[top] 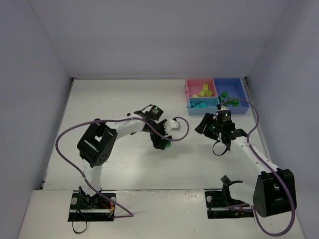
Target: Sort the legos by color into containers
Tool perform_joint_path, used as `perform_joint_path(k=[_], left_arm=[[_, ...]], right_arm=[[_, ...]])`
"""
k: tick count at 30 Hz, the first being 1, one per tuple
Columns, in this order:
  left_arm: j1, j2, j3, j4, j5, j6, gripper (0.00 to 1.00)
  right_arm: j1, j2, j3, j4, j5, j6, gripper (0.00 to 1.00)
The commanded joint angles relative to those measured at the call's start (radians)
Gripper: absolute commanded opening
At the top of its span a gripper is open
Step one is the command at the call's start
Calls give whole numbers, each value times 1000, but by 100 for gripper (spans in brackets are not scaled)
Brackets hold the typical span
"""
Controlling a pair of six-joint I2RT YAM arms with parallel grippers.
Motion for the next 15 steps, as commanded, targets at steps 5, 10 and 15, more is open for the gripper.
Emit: perform_joint_path(k=[5,10,15], left_arm=[[-2,-16,52,0,5,42,59],[-2,-24,20,55,31,27,52],[-1,-33,18,55,54,-13,26]], right_arm=[[-6,-14,-5,32,-38,-23,50],[-8,-1,-3,45,-60,-41,50],[-8,16,9,51,-115,-58,50]])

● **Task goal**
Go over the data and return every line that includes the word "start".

● **Solved problem**
The commanded joint angles relative to those measured at the call's start (radians)
Step one is the command at the call's start

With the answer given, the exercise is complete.